Daughter Korolev recalled that until the last days of his life, her father hated gold. He had to transport gold-bearing sand from the quarry for eight, and sometimes more, hours a day. “Sand, sand, sand... for the sake of a handful of gold pinches... Is gold worth such hard and exhausting work?! It would be better if it lay in the ground for centuries...” - one of his biographers, Alexander Romanov, quotes Korolev.

Creation of ballistic missiles

In August 1946, Minister of Armaments D.F.
Ustinov signed an order appointing Korolev as one of the Chief Designers of NII-88: it was planned to assemble 10 V-2 samples here. By July 1947, the first series of missiles were assembled. At the same time, the Kapustin Yar test site was built on the banks of the Volga for testing rocketry. The first launch of a ballistic missile in the USSR took place on October 18, 1947. Then the R-1A (“one”) appeared and was put into service. The further stages of Sergei Pavlovich’s work are the creation of the R-2 (in which 24 research institutes and 90 enterprises already participated), the single-stage rocket R-5; and in the summer of 1955, when the R-11 design 0VP was adopted. Mishina, Korolev developed its marine (underwater) version.

It was necessary to hurry with the creation of new missiles. Already in October 1945, the Pentagon drew up a document entitled “Russia’s Strategic Vulnerability to Air Attack”; it followed that in November 1945 the Pentagon expected to carry out atomic bombing of 20 cities of the Soviet Union, and in December - another 196 cities.

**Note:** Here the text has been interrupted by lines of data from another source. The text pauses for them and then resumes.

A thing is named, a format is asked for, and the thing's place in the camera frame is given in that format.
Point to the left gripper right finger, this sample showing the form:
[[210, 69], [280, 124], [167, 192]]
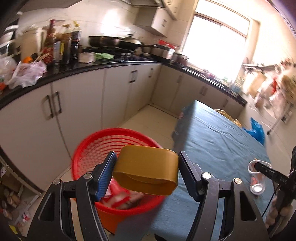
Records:
[[227, 205]]

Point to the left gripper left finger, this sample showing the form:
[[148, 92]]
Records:
[[53, 218]]

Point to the clear plastic cup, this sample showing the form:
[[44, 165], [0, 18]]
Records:
[[257, 182]]

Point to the yellow plastic container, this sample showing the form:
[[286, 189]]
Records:
[[147, 170]]

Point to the right hand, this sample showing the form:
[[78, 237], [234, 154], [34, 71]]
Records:
[[286, 213]]

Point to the red plastic basket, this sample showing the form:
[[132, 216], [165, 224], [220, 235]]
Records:
[[93, 150]]

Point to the blue plastic bag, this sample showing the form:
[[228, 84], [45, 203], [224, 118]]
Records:
[[256, 131]]

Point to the blue table cloth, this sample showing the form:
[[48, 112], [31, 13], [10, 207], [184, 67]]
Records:
[[219, 147]]

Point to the hanging plastic bags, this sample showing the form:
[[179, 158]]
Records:
[[277, 92]]

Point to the pink white plastic bag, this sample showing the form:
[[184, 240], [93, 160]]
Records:
[[26, 74]]

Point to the red label sauce bottle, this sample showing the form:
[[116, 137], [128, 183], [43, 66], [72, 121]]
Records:
[[49, 44]]

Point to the white small box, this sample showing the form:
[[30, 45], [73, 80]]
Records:
[[86, 57]]

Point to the green cloth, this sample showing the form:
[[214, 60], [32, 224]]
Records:
[[101, 56]]

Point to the dark soy sauce bottle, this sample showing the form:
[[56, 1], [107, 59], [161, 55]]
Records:
[[66, 44]]

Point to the black frying pan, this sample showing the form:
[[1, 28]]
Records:
[[104, 41]]

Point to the white electric kettle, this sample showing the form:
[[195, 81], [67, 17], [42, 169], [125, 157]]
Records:
[[32, 41]]

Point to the black vinegar bottle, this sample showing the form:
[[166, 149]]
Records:
[[75, 42]]

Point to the silver rice cooker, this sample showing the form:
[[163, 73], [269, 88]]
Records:
[[163, 50]]

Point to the black wok with handle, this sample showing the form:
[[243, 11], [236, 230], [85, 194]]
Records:
[[130, 43]]

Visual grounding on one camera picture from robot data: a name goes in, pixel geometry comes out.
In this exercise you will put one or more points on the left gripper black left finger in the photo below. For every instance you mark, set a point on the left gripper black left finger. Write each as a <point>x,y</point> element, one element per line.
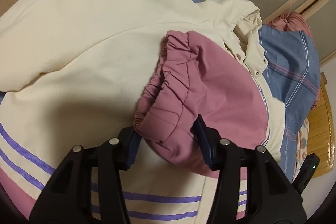
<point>66,198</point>

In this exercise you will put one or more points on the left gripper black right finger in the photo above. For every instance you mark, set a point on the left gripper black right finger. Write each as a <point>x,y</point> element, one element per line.
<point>271,198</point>

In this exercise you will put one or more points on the pink and cream hooded jacket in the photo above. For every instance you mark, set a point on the pink and cream hooded jacket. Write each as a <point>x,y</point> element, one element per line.
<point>73,72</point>

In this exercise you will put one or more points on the floral cream blanket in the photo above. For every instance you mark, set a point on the floral cream blanket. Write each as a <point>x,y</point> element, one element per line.
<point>301,151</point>

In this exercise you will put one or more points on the wooden headboard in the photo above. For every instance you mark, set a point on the wooden headboard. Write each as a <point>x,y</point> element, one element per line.
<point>321,139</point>

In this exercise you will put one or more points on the blue plaid duvet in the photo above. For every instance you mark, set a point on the blue plaid duvet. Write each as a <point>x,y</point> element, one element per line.
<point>292,74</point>

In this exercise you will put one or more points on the pink quilt roll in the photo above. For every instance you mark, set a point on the pink quilt roll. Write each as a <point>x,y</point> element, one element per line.
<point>291,21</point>

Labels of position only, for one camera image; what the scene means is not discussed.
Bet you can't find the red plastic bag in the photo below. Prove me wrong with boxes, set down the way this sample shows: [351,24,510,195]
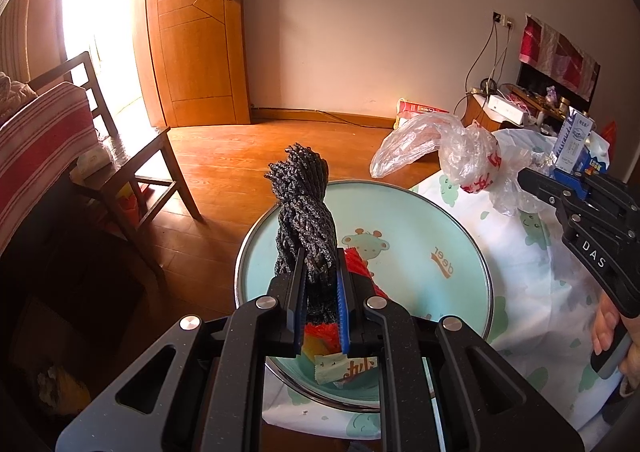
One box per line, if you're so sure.
[304,247,390,358]

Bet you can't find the white red-print paper wrapper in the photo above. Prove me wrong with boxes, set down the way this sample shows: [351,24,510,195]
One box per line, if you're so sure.
[314,352,378,385]

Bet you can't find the clear red-print plastic bag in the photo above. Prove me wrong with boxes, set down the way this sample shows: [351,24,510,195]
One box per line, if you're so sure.
[370,112,554,216]

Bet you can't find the black foam net sleeve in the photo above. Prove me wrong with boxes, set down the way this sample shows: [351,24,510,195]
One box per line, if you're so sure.
[266,143,338,325]

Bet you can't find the yellow sponge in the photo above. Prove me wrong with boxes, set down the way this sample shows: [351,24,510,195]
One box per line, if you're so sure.
[302,333,329,362]

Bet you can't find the mint cartoon trash bin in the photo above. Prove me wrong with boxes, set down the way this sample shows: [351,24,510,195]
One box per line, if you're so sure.
[234,180,495,412]

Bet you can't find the right hand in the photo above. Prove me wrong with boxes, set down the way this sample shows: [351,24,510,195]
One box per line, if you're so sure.
[591,292,639,397]

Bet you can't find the blue gable-top milk carton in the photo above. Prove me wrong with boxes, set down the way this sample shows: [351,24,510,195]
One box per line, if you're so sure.
[574,131,611,175]

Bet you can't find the white tall milk carton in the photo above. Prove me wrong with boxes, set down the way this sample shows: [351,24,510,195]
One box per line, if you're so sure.
[553,108,593,174]

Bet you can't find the red bag beside desk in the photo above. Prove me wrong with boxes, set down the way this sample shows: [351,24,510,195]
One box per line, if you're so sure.
[600,121,617,157]

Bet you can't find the cluttered dark wooden desk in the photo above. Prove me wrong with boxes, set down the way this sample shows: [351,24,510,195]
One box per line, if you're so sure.
[499,62,594,133]

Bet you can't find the white router box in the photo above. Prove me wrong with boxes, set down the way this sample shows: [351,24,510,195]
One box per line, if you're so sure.
[484,95,528,126]

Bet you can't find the small wooden side cabinet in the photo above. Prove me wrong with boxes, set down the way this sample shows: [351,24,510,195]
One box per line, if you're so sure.
[462,95,502,131]

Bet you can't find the green-patterned white bed sheet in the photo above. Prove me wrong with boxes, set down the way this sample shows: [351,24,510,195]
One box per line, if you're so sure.
[260,127,632,452]

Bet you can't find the red white hanging cloth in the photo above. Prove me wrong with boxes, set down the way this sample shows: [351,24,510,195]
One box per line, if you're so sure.
[518,14,601,102]

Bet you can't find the red gift box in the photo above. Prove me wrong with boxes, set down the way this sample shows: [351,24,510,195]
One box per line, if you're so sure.
[394,98,447,129]

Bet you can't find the dark wooden chair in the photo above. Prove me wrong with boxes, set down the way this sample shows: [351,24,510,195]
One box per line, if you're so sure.
[27,50,204,278]

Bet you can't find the tissue pack on chair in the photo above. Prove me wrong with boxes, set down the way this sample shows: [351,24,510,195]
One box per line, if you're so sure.
[76,146,112,178]

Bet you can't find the red striped blanket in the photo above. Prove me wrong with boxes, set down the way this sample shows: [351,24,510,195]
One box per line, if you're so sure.
[0,82,99,247]

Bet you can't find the brown wooden door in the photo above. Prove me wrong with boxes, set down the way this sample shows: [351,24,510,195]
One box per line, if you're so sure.
[145,0,250,127]

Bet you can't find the bundled clothes pile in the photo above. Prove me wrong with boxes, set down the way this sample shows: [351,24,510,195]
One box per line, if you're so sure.
[0,72,37,125]

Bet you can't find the wall power outlet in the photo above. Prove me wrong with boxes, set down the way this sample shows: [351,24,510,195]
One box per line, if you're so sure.
[492,12,513,29]

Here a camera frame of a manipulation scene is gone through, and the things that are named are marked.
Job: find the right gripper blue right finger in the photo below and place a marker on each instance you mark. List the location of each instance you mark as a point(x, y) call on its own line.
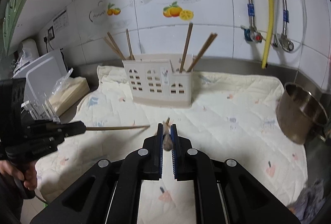
point(174, 137)

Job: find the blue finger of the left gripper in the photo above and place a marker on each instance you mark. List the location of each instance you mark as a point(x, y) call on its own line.
point(73, 128)

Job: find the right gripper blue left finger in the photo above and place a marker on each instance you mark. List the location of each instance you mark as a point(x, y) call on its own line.
point(158, 154)

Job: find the wooden chopstick three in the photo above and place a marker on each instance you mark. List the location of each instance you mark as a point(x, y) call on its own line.
point(113, 128)

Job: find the wooden chopstick six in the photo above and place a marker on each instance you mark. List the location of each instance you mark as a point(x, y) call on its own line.
point(189, 31)

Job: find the wooden chopstick one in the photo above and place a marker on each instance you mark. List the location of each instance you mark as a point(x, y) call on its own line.
point(129, 45)

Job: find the wooden chopstick four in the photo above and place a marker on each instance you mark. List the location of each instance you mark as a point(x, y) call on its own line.
point(114, 42)

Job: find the wooden chopstick two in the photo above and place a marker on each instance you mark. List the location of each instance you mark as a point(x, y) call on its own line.
point(113, 48)

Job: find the wooden chopstick nine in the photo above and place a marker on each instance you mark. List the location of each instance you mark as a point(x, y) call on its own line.
point(201, 51)

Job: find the wooden chopstick eight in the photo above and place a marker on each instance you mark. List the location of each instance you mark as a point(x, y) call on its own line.
point(204, 51)

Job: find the wooden chopstick five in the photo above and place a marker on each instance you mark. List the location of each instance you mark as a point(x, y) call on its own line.
point(167, 140)

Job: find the person left hand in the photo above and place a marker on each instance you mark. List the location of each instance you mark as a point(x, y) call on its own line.
point(28, 177)

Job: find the bagged beige tissue box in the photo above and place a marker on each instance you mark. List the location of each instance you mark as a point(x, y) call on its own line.
point(67, 91)

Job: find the beige plastic utensil holder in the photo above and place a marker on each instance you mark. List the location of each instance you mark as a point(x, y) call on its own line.
point(156, 80)

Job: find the cream quilted patterned mat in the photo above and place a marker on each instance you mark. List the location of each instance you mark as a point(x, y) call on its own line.
point(231, 117)

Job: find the stainless steel pot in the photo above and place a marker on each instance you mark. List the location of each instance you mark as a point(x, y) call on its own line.
point(301, 116)

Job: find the silver angle valve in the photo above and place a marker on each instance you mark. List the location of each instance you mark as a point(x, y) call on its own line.
point(281, 41)

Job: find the grey blue rag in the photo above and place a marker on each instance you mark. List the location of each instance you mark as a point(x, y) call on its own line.
point(309, 203)

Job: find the black wall socket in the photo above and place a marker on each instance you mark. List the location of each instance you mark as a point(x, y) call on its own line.
point(51, 34)

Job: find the wall instruction sticker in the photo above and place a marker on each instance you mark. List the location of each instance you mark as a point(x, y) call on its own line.
point(60, 21)

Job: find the red handled water valve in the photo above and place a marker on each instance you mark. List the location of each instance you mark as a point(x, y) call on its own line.
point(251, 34)

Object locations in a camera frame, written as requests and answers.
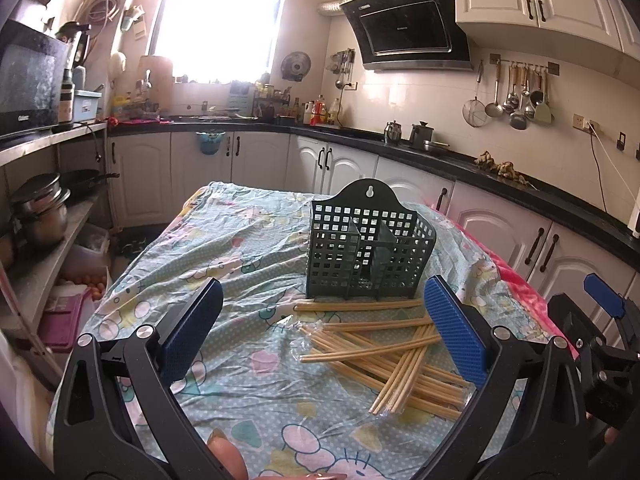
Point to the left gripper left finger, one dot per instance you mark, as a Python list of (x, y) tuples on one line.
[(94, 437)]

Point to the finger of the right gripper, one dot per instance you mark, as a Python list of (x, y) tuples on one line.
[(607, 298)]

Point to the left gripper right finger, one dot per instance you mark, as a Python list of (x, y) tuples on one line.
[(526, 418)]

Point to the bamboo chopstick pair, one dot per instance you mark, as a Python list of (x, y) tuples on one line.
[(348, 355), (406, 369), (432, 384), (353, 327), (397, 393), (356, 306)]

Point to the left human hand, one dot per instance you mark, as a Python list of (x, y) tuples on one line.
[(230, 457)]

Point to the pink fleece blanket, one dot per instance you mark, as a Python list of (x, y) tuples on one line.
[(483, 280)]

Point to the pink plastic bin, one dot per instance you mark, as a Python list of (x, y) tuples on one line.
[(59, 322)]

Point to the cartoon print tablecloth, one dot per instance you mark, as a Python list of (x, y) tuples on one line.
[(247, 384)]

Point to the hanging steel ladle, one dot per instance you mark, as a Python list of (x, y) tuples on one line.
[(494, 109)]

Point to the stacked steel pots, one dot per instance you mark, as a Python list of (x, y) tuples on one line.
[(39, 210)]

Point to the black frying pan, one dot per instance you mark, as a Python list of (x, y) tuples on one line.
[(83, 182)]

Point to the wooden open shelf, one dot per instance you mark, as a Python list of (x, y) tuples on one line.
[(24, 294)]

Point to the dark steel pot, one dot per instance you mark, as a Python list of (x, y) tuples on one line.
[(420, 133)]

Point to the dark green utensil basket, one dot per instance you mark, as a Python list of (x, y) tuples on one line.
[(364, 243)]

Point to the steel kettle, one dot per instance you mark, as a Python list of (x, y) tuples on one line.
[(393, 132)]

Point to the blue hanging cabinet bin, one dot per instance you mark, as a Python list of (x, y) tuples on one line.
[(210, 142)]

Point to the white upper cabinets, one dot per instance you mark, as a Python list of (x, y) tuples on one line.
[(597, 34)]

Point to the blue plastic box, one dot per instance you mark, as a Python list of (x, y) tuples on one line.
[(85, 107)]

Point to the dark sauce bottle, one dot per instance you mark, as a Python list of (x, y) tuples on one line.
[(66, 104)]

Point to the black range hood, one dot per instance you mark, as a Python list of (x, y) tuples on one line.
[(408, 34)]

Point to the black microwave oven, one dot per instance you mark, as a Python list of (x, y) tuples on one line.
[(31, 74)]

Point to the wall power socket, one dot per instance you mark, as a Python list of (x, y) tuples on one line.
[(583, 124)]

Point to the hanging wire strainer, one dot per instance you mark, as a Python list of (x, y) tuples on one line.
[(473, 111)]

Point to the wall fan vent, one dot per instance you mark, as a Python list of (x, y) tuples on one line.
[(295, 66)]

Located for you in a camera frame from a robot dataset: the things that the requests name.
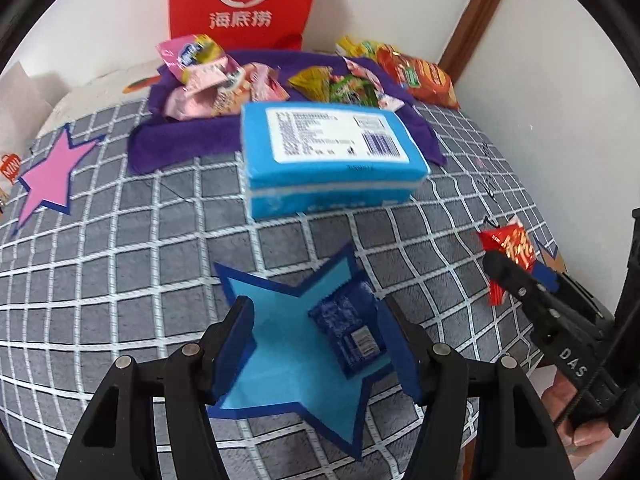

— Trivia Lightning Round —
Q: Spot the orange star mat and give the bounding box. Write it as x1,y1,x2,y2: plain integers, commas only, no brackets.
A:
534,237,567,274

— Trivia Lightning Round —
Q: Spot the red paper shopping bag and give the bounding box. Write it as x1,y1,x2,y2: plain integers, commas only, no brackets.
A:
168,0,312,50

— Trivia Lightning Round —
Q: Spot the white fruit print cloth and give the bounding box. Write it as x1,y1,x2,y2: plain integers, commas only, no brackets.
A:
37,58,160,138

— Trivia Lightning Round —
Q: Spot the grey checkered tablecloth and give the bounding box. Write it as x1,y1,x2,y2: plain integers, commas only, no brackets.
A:
1,101,556,479

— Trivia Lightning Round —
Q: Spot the pink star mat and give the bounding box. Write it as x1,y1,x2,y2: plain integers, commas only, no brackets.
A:
12,124,105,237

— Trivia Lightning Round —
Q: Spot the pink panda snack packet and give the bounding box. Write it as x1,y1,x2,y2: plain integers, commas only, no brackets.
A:
164,55,290,122

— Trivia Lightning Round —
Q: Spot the red snack packet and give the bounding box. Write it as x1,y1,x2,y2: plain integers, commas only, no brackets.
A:
476,213,537,307

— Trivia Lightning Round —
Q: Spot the pink yellow snack packet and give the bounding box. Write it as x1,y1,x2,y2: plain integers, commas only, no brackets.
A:
156,35,224,84

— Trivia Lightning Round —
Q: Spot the yellow Lays chips bag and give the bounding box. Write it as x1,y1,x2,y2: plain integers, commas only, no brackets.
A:
335,35,390,61

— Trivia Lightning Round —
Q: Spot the white Miniso plastic bag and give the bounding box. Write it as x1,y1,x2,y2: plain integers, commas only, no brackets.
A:
0,63,53,206

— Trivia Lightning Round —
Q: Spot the blue tissue pack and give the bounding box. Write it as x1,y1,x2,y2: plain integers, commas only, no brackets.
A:
241,102,431,220

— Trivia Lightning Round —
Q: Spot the blue star mat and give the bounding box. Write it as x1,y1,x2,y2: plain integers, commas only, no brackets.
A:
208,244,394,460

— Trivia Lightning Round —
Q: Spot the right hand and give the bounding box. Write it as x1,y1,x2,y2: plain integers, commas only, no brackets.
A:
540,372,614,456

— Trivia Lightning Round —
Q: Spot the brown door frame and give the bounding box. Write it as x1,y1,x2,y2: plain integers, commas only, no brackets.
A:
438,0,501,82

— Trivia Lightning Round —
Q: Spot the lychee candy packet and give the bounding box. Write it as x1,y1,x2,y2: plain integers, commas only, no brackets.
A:
344,58,405,112

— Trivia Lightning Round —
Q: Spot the dark blue snack packet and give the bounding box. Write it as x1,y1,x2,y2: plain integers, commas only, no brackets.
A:
308,270,386,378

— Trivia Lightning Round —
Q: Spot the orange Lays chips bag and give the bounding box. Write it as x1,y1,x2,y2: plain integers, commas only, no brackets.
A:
376,44,460,110

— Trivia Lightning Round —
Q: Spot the green yellow snack packet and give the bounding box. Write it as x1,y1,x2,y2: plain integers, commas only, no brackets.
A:
288,66,378,108

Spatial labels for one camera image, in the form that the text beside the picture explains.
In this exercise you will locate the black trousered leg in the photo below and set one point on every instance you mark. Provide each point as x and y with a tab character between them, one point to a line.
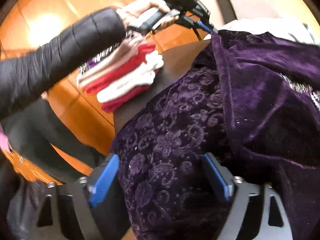
35	130

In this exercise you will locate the dark red folded garment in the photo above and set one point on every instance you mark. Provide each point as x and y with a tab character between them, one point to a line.
116	103

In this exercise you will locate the beige pink folded garment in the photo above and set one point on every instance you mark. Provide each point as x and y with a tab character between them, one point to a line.
127	49

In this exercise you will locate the white fluffy folded garment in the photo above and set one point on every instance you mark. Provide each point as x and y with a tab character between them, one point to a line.
144	74

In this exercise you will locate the purple velvet embroidered garment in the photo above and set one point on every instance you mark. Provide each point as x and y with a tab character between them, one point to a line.
251	101

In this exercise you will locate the light grey garment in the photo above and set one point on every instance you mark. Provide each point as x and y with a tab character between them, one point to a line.
290	28

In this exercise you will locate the person's left hand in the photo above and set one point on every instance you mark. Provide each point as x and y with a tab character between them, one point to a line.
145	16

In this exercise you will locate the red folded sweater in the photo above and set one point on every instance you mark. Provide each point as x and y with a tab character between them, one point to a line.
112	72

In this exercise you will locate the black jacket left forearm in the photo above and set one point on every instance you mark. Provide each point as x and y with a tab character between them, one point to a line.
25	78

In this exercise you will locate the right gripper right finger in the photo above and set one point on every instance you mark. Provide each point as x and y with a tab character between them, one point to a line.
220	178

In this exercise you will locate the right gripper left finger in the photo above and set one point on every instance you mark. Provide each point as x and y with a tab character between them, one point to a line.
101	179

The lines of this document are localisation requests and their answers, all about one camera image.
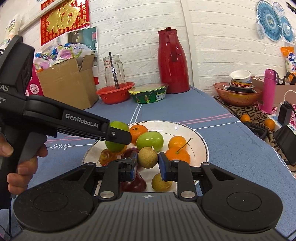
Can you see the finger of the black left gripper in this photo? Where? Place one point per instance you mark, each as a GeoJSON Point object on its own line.
{"type": "Point", "coordinates": [115, 135]}

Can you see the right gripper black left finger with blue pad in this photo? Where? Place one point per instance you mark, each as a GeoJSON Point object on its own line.
{"type": "Point", "coordinates": [123, 170]}

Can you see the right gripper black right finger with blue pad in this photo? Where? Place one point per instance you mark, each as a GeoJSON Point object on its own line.
{"type": "Point", "coordinates": [181, 173]}

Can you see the green apple back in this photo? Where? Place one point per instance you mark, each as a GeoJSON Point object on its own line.
{"type": "Point", "coordinates": [116, 147]}

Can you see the green apple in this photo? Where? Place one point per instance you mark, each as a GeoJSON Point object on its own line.
{"type": "Point", "coordinates": [116, 147]}
{"type": "Point", "coordinates": [150, 139]}

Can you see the small dark red plum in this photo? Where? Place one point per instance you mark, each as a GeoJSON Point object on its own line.
{"type": "Point", "coordinates": [130, 153]}

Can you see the orange tangerine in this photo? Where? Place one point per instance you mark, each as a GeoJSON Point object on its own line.
{"type": "Point", "coordinates": [178, 142]}
{"type": "Point", "coordinates": [136, 131]}

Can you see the large orange with stem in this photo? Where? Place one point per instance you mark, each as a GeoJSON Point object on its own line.
{"type": "Point", "coordinates": [178, 154]}

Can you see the red yellow small apple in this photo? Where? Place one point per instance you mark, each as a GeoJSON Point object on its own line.
{"type": "Point", "coordinates": [106, 157]}

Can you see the small brown fruit back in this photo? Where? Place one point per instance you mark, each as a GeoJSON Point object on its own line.
{"type": "Point", "coordinates": [147, 157]}

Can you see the green apple front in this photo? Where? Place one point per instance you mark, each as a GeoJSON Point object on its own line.
{"type": "Point", "coordinates": [150, 139]}

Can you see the person's left hand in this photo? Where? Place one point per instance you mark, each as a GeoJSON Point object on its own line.
{"type": "Point", "coordinates": [18, 182]}

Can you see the white round plate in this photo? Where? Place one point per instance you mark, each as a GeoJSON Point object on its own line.
{"type": "Point", "coordinates": [196, 147]}

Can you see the pink tote bag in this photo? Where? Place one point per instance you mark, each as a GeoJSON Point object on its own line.
{"type": "Point", "coordinates": [34, 87]}

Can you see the red plastic basket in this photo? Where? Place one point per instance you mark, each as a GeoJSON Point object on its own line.
{"type": "Point", "coordinates": [111, 95]}

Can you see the green instant noodle bowl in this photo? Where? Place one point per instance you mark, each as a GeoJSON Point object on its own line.
{"type": "Point", "coordinates": [148, 93]}

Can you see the brown cardboard box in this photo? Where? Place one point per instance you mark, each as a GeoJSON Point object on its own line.
{"type": "Point", "coordinates": [69, 83]}

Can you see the blue striped tablecloth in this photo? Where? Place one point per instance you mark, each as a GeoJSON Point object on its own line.
{"type": "Point", "coordinates": [87, 203]}

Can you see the glass pitcher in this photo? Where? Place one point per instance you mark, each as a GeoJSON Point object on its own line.
{"type": "Point", "coordinates": [114, 71]}

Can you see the floral cloth in box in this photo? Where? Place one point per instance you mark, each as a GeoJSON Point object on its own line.
{"type": "Point", "coordinates": [60, 53]}

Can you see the red thermos jug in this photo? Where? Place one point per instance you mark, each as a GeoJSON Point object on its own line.
{"type": "Point", "coordinates": [173, 68]}

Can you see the small orange on side table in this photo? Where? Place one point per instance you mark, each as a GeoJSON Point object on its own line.
{"type": "Point", "coordinates": [245, 118]}

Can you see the orange glass bowl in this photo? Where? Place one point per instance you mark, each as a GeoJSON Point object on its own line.
{"type": "Point", "coordinates": [237, 98]}

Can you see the black phone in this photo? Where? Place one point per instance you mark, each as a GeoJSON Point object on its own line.
{"type": "Point", "coordinates": [285, 139]}

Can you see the black charger adapter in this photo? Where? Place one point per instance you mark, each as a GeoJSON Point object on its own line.
{"type": "Point", "coordinates": [285, 113]}

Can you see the pink water bottle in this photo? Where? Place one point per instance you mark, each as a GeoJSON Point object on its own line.
{"type": "Point", "coordinates": [271, 79]}

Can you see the orange snack bag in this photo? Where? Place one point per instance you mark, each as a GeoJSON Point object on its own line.
{"type": "Point", "coordinates": [289, 56]}

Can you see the blue paper fan decoration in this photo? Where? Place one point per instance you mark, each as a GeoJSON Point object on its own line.
{"type": "Point", "coordinates": [272, 22]}

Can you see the red fu wall poster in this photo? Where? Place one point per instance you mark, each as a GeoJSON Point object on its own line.
{"type": "Point", "coordinates": [67, 16]}

“The Russians will soon be put in their place,” said US President Henry Truman. Later, in 1949, the Pentagon developed a plan for war against the USSR, codenamed “Dropshot” (“shortened strike”). The final goal of the war was formulated in the document as follows: “...to achieve rapid surrender by means of atomic bombings of such stunning effectiveness that they will lead to the paralysis of the entire nation...”

A nuclear war against the USSR did not take place. Perhaps the main role in this was played by the TASS report on September 25, 1949, about the testing of the Soviet atomic bomb. After this, various modifications of ballistic missiles with nuclear warheads were created in a short time. The first test of a Soviet missile with a nuclear warhead was carried out on February 20, 1956; in 1957, a second nuclear missile (with a mobile launch) entered service; A thermonuclear warhead was created for the R-7 intercontinental missile, which completed the creation of the USSR's nuclear missile shield.

Much has changed in the personal life of Sergei Pavlovich himself during these years. From the spring of 1947, Nina Ivanovna Ermolaeva (Kotenkova) worked with him, translating articles from English magazines for him. After some time, Nina became the common-law wife of Sergei Korolev. He wrote to her from the training ground: “You must have bewitched me... I, perhaps, understood too late and felt the joy of life.”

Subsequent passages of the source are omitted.